YOUR ASSIGNMENT:
Count the lines below containing "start"; state the number only.

= = = = = = =

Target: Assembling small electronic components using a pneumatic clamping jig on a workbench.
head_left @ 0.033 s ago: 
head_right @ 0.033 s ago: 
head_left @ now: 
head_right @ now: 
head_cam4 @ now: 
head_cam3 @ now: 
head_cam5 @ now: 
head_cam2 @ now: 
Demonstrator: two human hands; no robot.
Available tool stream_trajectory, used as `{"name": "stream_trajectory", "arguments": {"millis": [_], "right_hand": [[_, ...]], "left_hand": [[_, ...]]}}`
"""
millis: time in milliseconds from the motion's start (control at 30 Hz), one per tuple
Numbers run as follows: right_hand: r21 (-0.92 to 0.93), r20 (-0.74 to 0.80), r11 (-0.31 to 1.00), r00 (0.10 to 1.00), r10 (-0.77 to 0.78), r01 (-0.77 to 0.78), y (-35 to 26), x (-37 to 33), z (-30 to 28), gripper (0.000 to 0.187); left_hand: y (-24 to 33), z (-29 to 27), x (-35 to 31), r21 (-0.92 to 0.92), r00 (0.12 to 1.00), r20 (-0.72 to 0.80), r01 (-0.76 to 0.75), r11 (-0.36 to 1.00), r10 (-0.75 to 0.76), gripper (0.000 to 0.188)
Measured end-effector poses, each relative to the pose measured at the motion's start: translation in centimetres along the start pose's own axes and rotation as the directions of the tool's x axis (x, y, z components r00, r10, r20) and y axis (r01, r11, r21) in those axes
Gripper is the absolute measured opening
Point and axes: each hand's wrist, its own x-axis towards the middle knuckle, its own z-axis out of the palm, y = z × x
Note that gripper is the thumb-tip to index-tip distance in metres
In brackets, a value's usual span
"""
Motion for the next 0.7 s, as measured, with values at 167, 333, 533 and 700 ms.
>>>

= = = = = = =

OUTPUT OF THE EXERCISE:
2